22. The process according to claim 21, wherein the at least one
silane is selected from .gamma.-methacryloxy-propyltrimethoxy
silane, vinyltrimethoxysilane, vinyltriethoxysilane,
vinyldimethoxyethoxysilane, vinyltris-(2-methoxyethoxy)silane, and
mixtures thereof.
23. The process according to claim 15, wherein the silane-based
cross-linking system comprises at least one peroxide.
24. The process according to claim 23, wherein the at least one
peroxide is selected from di(terbutylperoxypropyl-(2)-benzene,
dicumyl peroxide, diterbutyl peroxide, benzoyl peroxide,
terbutylcumyl peroxide,
1,1-di(ter-butylperoxy)-3,3,5-trimethyl-cyclohexane,
2,5-bis(terbutylperoxy)-2,5-dimethylhexane,
2,5-bis(terbutylperoxy)-2,5-dimethylhexine
terbutylperoxy-3,5,5-trimethylhexanoate, ethyl
3,3-di(terbutylperoxy)butyrate,
butyl-4,4-di(terbutylperoxy)valerate, and
terbutylperoxybenzoate.
25. The process according to claim 15, wherein the silane-based
cross-linking system comprises at least one cross-linking
catalyst.
26. The process according to claim 25, wherein the at least one
cross-linking catalyst is selected from an organic titanate and a
metallic carboxylate.
27. The process according to claim 26, wherein the at least one
cross-linking catalyst is dibutyltin dilaurate.

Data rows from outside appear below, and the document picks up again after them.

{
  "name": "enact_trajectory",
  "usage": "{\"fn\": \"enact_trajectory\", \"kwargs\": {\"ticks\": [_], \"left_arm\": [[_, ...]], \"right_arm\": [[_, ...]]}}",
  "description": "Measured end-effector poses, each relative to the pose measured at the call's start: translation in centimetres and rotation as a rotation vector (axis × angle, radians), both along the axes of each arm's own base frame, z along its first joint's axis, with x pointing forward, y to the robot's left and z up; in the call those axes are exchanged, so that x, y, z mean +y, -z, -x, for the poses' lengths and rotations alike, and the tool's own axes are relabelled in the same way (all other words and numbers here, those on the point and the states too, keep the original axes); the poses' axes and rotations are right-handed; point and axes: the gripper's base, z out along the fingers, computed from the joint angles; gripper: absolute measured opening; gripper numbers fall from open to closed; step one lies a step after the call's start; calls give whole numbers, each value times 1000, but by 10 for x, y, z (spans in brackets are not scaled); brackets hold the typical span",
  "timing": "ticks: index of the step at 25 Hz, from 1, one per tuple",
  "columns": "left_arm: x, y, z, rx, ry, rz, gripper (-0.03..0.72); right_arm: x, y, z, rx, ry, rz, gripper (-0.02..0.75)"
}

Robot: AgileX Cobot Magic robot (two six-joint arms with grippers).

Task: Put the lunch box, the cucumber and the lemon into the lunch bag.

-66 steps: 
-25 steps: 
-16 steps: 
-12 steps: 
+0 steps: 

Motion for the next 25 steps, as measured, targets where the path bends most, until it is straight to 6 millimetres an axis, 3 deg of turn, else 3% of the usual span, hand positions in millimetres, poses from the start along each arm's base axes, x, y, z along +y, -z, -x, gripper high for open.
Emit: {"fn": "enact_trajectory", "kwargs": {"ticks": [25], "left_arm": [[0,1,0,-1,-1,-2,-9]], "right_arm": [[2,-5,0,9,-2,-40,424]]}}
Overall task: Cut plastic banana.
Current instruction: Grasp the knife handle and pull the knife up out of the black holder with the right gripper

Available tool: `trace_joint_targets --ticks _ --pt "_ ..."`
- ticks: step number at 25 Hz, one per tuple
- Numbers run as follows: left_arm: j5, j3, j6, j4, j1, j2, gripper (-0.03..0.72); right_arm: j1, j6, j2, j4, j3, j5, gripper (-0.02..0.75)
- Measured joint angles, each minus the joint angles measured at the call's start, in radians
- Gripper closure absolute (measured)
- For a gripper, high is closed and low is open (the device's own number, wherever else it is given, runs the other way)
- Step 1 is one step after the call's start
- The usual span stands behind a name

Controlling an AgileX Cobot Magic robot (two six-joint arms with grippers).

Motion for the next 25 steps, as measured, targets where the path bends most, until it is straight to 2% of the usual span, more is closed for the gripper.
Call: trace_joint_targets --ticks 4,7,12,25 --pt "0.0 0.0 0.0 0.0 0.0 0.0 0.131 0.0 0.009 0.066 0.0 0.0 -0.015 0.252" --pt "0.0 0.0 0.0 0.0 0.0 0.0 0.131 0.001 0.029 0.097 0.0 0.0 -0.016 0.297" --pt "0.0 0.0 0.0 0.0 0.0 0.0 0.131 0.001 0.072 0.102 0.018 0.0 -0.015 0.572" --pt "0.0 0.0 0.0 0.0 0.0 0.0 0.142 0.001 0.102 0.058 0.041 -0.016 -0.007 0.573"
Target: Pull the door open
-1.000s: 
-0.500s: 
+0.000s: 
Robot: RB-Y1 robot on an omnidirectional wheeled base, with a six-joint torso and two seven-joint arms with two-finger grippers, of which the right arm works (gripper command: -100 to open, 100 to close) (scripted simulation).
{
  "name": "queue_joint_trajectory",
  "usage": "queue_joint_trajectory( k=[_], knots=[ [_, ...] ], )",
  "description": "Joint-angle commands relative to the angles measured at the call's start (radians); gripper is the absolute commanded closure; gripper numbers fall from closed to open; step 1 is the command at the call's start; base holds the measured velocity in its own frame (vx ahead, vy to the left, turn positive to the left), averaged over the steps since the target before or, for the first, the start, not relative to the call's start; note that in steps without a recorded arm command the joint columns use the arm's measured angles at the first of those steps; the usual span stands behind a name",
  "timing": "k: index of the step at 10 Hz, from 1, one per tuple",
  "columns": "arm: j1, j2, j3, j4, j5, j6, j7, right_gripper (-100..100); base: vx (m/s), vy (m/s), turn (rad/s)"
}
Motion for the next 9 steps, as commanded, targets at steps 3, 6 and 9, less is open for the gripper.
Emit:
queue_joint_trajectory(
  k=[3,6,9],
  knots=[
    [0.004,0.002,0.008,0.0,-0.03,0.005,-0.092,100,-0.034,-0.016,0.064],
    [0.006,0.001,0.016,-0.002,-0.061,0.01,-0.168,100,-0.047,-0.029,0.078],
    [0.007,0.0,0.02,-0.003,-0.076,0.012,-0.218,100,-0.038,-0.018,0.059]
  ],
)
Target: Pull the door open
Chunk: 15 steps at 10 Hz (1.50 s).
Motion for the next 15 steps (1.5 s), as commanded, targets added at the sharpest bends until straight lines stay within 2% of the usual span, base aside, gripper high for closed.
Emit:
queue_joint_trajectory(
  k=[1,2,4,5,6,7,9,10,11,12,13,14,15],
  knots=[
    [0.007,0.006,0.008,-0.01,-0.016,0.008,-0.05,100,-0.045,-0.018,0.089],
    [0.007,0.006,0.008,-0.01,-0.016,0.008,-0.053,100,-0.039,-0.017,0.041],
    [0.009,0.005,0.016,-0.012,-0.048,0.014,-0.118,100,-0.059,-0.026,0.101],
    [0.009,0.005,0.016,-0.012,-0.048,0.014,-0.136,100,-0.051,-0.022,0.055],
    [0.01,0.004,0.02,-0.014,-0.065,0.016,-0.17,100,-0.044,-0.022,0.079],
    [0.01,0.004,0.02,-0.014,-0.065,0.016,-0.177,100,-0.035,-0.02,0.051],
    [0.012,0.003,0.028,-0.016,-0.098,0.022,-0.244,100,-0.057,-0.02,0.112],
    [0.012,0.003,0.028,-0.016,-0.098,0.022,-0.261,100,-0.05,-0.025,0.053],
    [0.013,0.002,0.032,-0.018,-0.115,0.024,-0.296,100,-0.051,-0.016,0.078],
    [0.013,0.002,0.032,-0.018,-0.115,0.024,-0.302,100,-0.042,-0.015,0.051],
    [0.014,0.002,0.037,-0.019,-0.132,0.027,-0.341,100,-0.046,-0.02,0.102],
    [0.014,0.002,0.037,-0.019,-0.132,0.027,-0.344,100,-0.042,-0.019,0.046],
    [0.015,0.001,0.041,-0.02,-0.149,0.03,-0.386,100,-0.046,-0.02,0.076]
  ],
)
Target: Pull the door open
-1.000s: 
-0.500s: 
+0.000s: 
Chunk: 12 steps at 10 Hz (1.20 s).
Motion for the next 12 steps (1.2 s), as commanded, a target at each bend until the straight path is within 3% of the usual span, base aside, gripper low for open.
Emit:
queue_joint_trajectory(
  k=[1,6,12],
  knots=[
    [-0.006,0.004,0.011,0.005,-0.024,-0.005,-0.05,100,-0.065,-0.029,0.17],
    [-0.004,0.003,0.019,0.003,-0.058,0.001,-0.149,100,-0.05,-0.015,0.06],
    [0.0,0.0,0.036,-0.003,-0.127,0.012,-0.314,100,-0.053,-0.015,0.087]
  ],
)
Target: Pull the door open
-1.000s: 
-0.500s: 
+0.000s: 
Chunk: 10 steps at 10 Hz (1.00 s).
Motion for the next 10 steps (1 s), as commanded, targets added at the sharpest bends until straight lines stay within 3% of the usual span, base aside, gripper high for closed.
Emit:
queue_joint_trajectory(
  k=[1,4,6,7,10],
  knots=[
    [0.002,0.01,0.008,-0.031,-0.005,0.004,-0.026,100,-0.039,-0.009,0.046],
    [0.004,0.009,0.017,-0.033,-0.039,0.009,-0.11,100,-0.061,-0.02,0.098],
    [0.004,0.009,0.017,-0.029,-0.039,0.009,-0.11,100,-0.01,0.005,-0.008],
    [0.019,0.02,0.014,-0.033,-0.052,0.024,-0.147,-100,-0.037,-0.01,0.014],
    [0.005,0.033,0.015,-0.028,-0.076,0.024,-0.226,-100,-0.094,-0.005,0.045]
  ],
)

28. The process according to claim 15, wherein the silane
cross-linking system is added in an amount sufficient to provide
the blend with 0.003 to 0.015 mol of silane per 100 grams of
polyolefin material.
29. The process according to claim 28, wherein the silane
cross-linking system is added in an amount sufficient to provide
the blend with 0.006 to 0.010 mol of silane per 100 grams of
polyolefin material.
30. The process according to claim 15, wherein the foaming system
comprises at least one endothermic foaming agent.
31. The process according to claim 20, wherein the at least one
endothermic foaming agent is in an amount equal to or lower than
20% by weight with respect to the total weight of the polyolefin
material.
32. The process according to claim 15, wherein the exothermic
foaming agent is an azo compound.
33. The process according to claim 32, wherein the azo compound is
selected from azodicarbonamide, azobisisobutyronitrile, and
diazoaminobenzene.
34. The process according to claim 33, wherein the azo compound is
azodicarbonamide.
35. The process according to claim 15, wherein the exothermic
foaming agent is in an amount of 0.15% to 0.24% by weight with
respect to the total weight of the polyolefin material.
36. The process according to claim 15, wherein the foaming system
is added to the polyolefin material as a masterbatch comprising
polymer material.
37. The process according to claim 36, wherein the polymer material
masterbatch is selected from an ethylene homopolymer and an
ethylene copolymer.
38. The process according to claim 37, wherein the polymer material
masterbatch is selected from ethylene/vinyl acetate copolymer,
ethylene-propylene copolymer and ethylene/butyl acrylate
copolymer.
39. The process according to claim 36, wherein the masterbatch
comprises 1% by weight to 80% of foaming agent by weight with
respect to the total weight of the polymer material.
40. The process according to claim 39, wherein the masterbatch
comprises 5% by weight to 50% by weight of foaming agent with
respect to the total weight of the polymer material.
41. The process according to claim 40, wherein the masterbatch
comprises 10% by weight to 40% by weight of foaming agent with
respect to the total weight of the polymer material.
42. The process according to claim 15, wherein the foaming system
comprises at least one activator.
43. The process according to claim 42, wherein the at least one
activator is selected from transition metal compounds.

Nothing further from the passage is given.